Now that we know the formulas for mean and how to interpret them, let's do a quick example to make sure we understand how to perform a calculation.
Example
Consider the following data representing test scores of five students on their first exam: 75, 80, 85, 90, 95. Use this data to calculate the average exam score for this sample.
Score |
---|
75 |
80 |
85 |
90 |
95 |
Solution
To find the mean of this sample, sum all the test scores and divide by the number of scores. In mathematical terms, we calculate: \[ \sum x = 75 + 80 + 85 + 90 + 95 = 425 \] since \( x \) represents an individual test score and \( \sum x \) means to sum all the test scores. The sample size is 5, so we have \( n = 5 \). Combining this information, the final calculation is: \[ \begin{align*} \bar{{x}} &= \dfrac{\sum x}{{n}} \ &= \dfrac{75 + 80 + 85 + 90 + 95}{{5}} \ &= \dfrac{{425}}{{5}} \ &= 85 \end{align*} \] $$\tag*{\(\blacksquare\)}$$
Now that we understand how to calculate the mean, let's focus on what this number actually represents. One way to think about the mean is in terms of wealth redistribution. In society, some people have more money than others. The mean, or average, represents the amount each person would have if we could redistribute wealth so that everyone had exactly the same amount.
We can see this concept clearly using our previous example. Notice that the score of 75 is 10 points below the mean, while the score of 95 is 10 points above the mean. If we take 10 points from the person who scored 95 and give them to the person who scored 75, both students would now have 85 points. Similarly, since the score of 80 is 5 points below the mean and the score of 90 is 5 points above the mean, we can transfer 5 points from the student who scored 90 to the student who scored 80, so that both also end up with 85. After these adjustments, every student has a score of 85.
This illustrates what the mean represents—it balances out values above and below average to give a single number that evenly distributes the data across all individuals in the sample or population.
Of course, we don’t actually redistribute scores or money in this way. The purpose of the mean is to help us understand the central tendency of a dataset—the balance point between those with the highest values and those with the lowest.
Our next example provides an interactive way to illustrate this concept of balancing.
Example 2
Complete the Understanding the Idea of Average Value/Mean interactive example below.

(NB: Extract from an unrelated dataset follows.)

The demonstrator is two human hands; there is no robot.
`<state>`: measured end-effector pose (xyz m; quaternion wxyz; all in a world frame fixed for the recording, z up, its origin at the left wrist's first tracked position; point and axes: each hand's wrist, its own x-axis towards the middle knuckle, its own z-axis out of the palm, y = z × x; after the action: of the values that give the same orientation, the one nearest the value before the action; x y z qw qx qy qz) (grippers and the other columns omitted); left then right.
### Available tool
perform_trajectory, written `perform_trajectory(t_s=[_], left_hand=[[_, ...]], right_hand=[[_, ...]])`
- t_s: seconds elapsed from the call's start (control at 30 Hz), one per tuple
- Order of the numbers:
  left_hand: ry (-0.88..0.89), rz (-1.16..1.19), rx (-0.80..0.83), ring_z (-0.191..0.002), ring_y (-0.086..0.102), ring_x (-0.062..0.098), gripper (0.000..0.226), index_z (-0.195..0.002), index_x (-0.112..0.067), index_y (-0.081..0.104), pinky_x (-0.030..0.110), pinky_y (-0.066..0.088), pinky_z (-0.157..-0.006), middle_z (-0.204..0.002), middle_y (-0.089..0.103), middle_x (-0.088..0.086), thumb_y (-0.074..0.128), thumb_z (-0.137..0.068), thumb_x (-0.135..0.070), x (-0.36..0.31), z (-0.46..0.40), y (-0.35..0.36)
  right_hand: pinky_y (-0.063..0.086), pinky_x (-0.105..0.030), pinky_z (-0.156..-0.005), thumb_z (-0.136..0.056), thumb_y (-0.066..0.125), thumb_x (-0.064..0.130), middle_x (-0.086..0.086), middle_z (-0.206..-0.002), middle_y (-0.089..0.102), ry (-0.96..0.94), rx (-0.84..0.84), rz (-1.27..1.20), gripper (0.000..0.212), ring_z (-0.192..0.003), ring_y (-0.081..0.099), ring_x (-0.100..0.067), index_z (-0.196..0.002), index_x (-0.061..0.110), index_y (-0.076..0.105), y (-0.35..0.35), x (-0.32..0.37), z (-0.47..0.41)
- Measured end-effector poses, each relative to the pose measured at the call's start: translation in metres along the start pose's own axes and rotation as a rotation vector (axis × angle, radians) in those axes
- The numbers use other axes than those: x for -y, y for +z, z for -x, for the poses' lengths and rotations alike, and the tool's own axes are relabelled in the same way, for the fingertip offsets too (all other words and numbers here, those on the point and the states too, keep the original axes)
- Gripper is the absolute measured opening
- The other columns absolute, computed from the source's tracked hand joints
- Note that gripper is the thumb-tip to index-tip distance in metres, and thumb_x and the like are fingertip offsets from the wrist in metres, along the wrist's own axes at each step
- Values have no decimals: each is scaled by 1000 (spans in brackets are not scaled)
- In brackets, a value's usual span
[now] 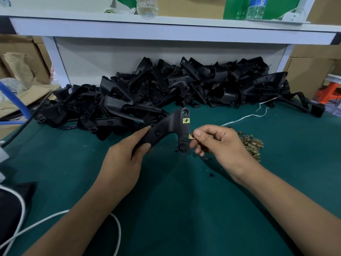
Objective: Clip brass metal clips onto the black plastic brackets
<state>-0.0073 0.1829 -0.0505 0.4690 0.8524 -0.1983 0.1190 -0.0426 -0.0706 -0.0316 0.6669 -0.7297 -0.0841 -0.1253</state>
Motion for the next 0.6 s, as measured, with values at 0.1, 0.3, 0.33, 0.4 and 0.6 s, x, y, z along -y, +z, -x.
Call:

Now that we understand what a mean is and how to calculate a mean, we need to see how to calculate the mean using a technology since many datasets number in the hundreds and thousands. Manually calculating large datasets is time-consuming and prone to errors; in these circumstances, it is okay to let the technology do the heavy lifting.
Example
The following Law School Admission Test (LSAT) scores for a sample of 50 students are given below. Find the mean of the sample using the Summary Statistics Calculator.
LSAT Scores | |||||||||
---|---|---|---|---|---|---|---|---|---|
174 | 172 | 169 | 176 | 169 | 170 | 175 | 171 | 168 | 177 |
165 | 180 | 173 | 166 | 178 | 170 | 174 | 167 | 179 | 172 |
163 | 181 | 171 | 164 | 177 | 169 | 175 | 168 | 180 | 170 |
162 | 182 | 170 | 165 | 176 | 168 | 174 | 166 | 178 | 171 |
161 | 183 | 169 | 167 | 175 | 167 | 173 | 165 | 177 | 172 |
Solution
We load the data into the Summary Statistics Calculator with its default settings, and \(\overline{{x}}\) is calculated automatically. The result is \(\overline{{x}}\approx 171.68\).
$$\tag*{\(\blacksquare\)}$$
Conclusion
The mean provides a simple yet powerful way to understand the central tendency of a dataset. It balances values above and below it, making it a key tool for data analysis. While calculating the mean manually is useful for small datasets, technology is essential for handling larger ones efficiently. Understanding the mean is a crucial step in mastering statistical analysis as we will be repeatedly using the mean throughout this entire text.